Segment Start: Available data
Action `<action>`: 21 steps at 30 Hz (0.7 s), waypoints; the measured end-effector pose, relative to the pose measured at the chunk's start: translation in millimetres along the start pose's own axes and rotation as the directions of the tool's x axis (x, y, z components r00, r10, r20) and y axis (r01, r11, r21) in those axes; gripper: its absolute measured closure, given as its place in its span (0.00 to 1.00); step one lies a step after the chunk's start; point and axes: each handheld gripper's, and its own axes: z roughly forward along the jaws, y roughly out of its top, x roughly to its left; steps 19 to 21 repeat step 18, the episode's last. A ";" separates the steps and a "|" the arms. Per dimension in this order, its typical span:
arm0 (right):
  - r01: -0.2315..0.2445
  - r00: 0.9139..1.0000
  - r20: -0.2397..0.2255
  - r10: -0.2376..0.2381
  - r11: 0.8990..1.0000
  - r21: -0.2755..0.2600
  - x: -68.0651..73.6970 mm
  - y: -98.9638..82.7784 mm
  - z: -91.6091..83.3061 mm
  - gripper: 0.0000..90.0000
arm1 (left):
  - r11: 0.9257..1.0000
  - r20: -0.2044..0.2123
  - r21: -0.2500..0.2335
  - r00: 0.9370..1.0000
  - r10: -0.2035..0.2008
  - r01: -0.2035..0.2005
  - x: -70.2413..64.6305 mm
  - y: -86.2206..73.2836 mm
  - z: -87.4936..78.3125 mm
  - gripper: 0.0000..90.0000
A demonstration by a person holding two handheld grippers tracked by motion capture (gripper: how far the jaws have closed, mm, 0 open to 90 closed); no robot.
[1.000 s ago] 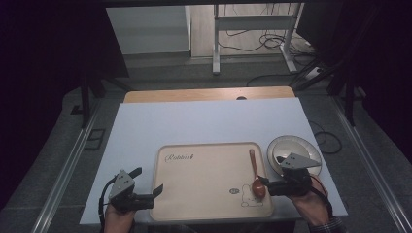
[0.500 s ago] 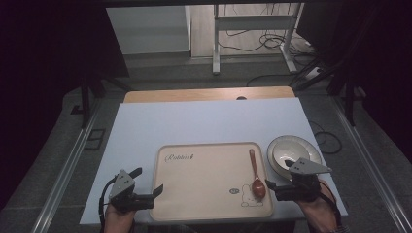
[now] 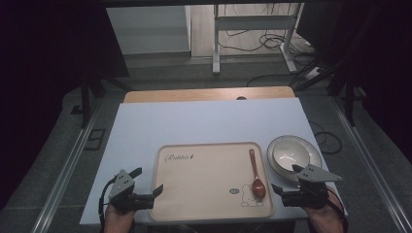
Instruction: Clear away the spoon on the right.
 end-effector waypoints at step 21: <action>-0.040 0.999 0.017 0.039 0.999 0.028 -6.2 -22.2 -0.7 0.05 | 1.000 0.001 -0.002 1.000 -0.001 0.001 -0.1 0.2 0.1 0.03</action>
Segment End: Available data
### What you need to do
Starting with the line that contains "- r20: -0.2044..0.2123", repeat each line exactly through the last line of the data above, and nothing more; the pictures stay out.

### Response below
  - r20: -0.2044..0.2123
  - r21: -0.2500..0.2335
  - r00: 0.9370..1.0000
  - r10: -0.2035..0.2008
  - r01: -0.2035..0.2005
  - x: -70.2413..64.6305 mm
  - y: -86.2206..73.2836 mm
  - z: -87.4936..78.3125 mm
  - gripper: 0.0000..90.0000
A demonstration by a person holding two handheld grippers tracked by motion capture (gripper: how far the jaws have closed, mm, 0 open to 90 closed); no robot.
[1.000 s ago] 
[0.500 s ago] 
[now] 
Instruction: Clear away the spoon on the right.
 end-effector waypoints at step 21: <action>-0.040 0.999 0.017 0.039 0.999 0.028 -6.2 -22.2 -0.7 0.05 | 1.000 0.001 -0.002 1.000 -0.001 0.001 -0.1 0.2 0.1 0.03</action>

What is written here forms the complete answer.